I was a duck in my first dance recital. At 3, we must have been cute in our shiny black tap-shoes with satin bows we could not yet tie and the frilly tutus our mothers had embellished with yellow feathers. In a row, we waddled on the stage and smiled and stomped in some kind of choreographed order while a vinyl record swirled out music from the wings and flashbulbs snapped. The audience applauded. I received a nosegay of yellow roses from my grandmother's garden tied together with ribbons and a paper doily.
My family thought I was wonderful. I didn't ask more of myself. I didn't need to.
Ballet didn't remain simple. As the years passed my expectations grew. There were steps that I would repeat countless times, making only incremental progress. Afternoons and weekends were spent in a mirrored studio where I could scrutinize my failure from all angles. Success, in the ballet studio was metered and came from analyzing mistakes and training your mind and muscles with repetition. There is no room for ego. No one steps into a ballet studio and instantly soars. Learning to dance, like learning to play an instrument, pitch a baseball or to code a program requires the ability to embrace failure and to adapt from mistakes.
I wanted to dance beautifully and to perform the steps correctly. The objective could not be accomplished with pretense. I could only improve by being receptive to failure and my own frailty. There is no ballerina who feels she has achieved perfection. And thus, failure becomes partner to success. The beauty of dance is in its appearance of effortlessness, while it's understood that sweat and toil went into every movement.
My son is on a middle-school robotics team.
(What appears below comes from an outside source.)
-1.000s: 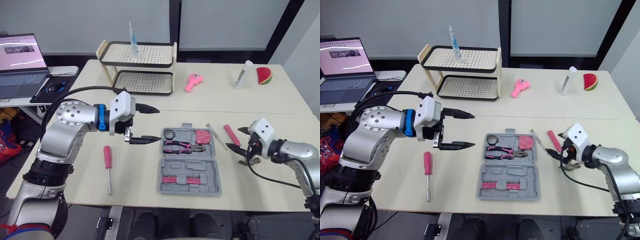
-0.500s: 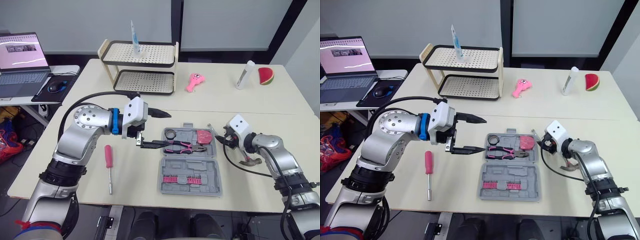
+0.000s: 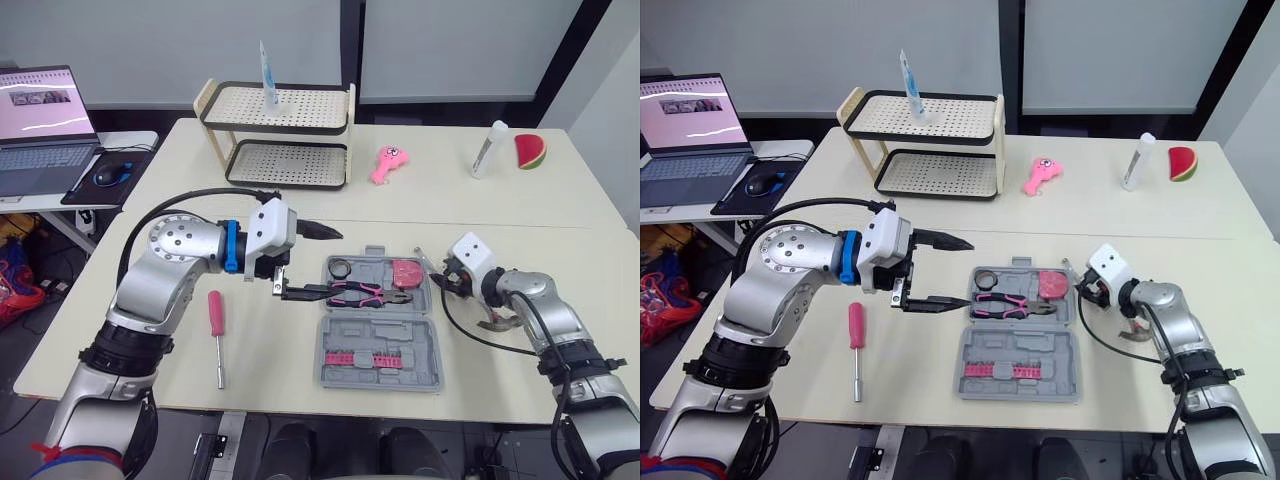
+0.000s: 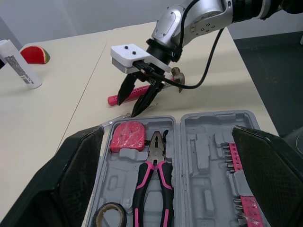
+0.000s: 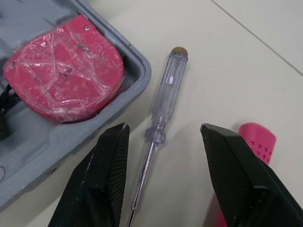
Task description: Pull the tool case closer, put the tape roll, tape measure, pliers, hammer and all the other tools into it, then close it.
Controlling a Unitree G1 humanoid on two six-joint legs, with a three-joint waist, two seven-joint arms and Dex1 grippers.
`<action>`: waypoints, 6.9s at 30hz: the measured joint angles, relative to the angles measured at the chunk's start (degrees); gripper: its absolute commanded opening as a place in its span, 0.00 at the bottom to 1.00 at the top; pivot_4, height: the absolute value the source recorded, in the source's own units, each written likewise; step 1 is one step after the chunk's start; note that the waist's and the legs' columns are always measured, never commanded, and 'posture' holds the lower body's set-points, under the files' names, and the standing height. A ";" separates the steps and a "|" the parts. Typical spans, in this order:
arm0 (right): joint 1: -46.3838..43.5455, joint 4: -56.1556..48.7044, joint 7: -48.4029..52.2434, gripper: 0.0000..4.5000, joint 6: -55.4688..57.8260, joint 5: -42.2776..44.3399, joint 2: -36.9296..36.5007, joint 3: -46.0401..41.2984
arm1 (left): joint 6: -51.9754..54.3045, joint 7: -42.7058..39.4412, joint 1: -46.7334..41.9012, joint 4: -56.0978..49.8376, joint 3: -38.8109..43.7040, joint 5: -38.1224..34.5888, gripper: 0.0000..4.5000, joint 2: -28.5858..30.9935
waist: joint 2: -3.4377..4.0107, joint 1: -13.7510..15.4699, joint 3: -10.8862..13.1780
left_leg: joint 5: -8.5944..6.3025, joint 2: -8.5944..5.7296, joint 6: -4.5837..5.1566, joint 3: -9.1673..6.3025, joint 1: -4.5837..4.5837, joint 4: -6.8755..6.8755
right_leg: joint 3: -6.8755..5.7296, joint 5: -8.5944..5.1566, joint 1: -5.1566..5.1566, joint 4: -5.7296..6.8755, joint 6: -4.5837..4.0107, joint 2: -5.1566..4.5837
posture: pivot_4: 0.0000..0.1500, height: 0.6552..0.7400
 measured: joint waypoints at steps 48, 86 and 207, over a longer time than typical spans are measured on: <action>5.58 -47.72 16.92 0.07 24.73 5.42 -17.40 9.27 | -8.88 -8.70 15.21 -1.84 4.64 0.57 1.00 10.54 | 0.08 -0.05 0.01 | -0.01 0.04 0.01 -0.10 -0.35 -0.08 | 0.15 0.00 -0.53 0.10 -0.01 0.07 | 1.00 1.00; -5.52 -44.36 9.00 0.07 31.63 -7.86 -3.69 36.48 | -11.21 -9.94 21.32 -4.31 5.47 3.39 1.00 16.26 | 0.06 -0.05 0.01 | -0.01 -0.03 0.01 -0.13 -0.36 -0.05 | 0.11 0.01 -0.67 0.27 -0.01 0.06 | 1.00 1.00; 6.32 -51.02 16.84 0.05 25.78 3.95 -7.49 9.46 | -10.37 -5.86 20.26 2.15 8.39 1.42 1.00 13.71 | 0.02 0.23 0.00 | -0.01 -0.03 0.03 -0.22 -0.35 0.00 | 0.07 0.00 -0.78 0.74 0.00 0.06 | 1.00 1.00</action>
In preparation for a competition, they have been given a problem to solve and objectives to meet. Together, they have been tasked to design a robot to accomplish specific goals and have spent days hunched over the dining room table of their (very patient) volunteer coach. They have been working for weeks on this project and it consumes their weekends and evenings.
When their robot fails to complete the task properly, the temptation is to snatch the robot up and to make a hasty adjustment to its program. The coach reminds them to wait and analyze the problem before taking action.
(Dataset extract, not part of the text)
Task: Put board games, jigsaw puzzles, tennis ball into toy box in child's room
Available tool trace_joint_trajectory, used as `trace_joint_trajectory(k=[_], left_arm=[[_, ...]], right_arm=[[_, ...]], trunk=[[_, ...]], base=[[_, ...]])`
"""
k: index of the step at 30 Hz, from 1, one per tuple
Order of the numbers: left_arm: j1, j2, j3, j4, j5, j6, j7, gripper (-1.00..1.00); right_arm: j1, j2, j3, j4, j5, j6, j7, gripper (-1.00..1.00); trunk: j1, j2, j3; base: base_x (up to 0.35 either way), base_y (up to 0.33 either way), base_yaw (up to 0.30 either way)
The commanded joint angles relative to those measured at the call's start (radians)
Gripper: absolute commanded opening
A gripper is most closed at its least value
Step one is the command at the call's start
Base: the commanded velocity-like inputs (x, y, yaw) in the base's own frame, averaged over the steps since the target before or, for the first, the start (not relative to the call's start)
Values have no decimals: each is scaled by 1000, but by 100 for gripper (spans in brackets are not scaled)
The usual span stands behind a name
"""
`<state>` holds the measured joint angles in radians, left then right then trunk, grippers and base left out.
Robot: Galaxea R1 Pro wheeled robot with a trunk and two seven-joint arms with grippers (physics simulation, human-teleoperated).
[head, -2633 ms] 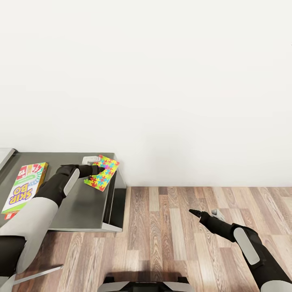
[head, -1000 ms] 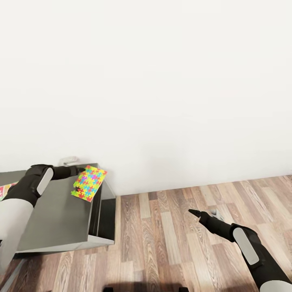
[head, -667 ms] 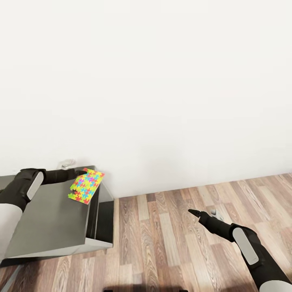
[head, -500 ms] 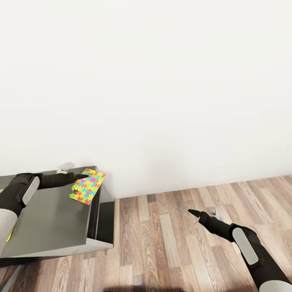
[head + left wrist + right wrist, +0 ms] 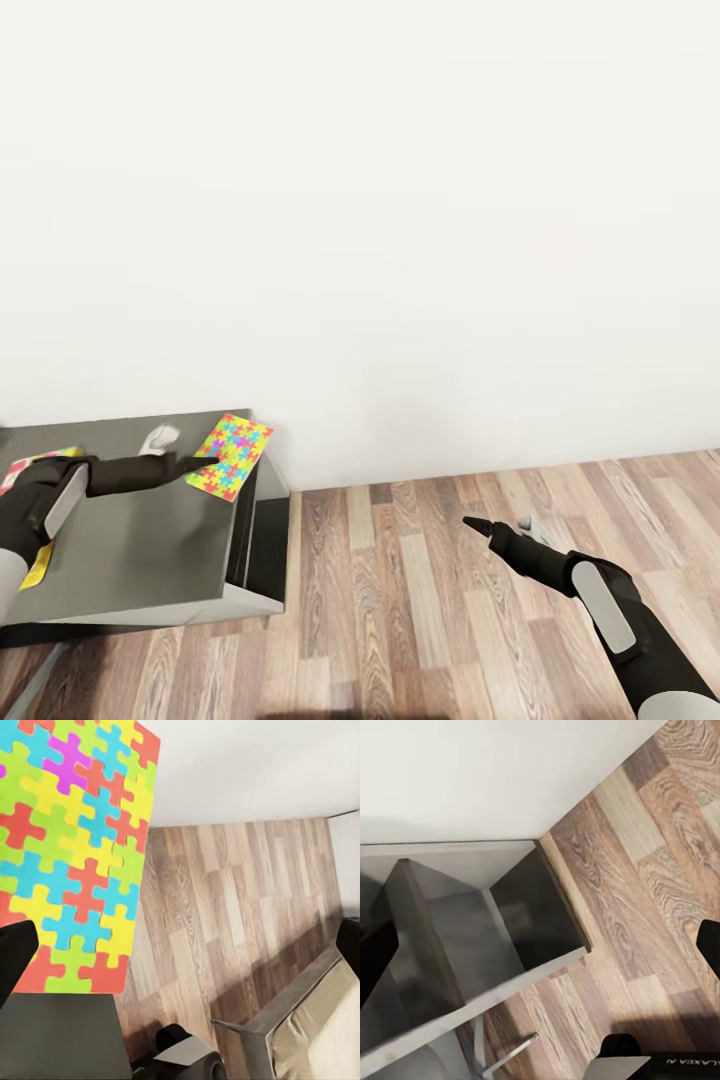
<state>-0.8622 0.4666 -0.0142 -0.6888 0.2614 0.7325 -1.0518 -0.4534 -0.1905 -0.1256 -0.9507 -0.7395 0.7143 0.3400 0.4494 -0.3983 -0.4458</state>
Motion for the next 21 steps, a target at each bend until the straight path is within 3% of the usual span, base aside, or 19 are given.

It's not easy. When we fail, our egos kick in. We want to do well. We want to succeed. And so we quickly try to repair damage.
Before their program succeeds, it will fail many times. They will be frustrated. And in time, they will learn how to learn from the failures and make adjustments. They will adapt. They will ask a different question. They will seek advice from others who have more experience.
It's been a pleasure watching them learn to work together. I am only there at pick-up and drop-off and am not privy to all the back and forth and enthusiastic negotiation of the middle-school robotics team. But I see them making progress as their robot begins to achieve the goals. I see them listening to each other and humbly seeking answers.
As we embrace new activities and risk failure we develop greater resilience. We are more willing to be creative when we understand the value of failure. There are no instant experts.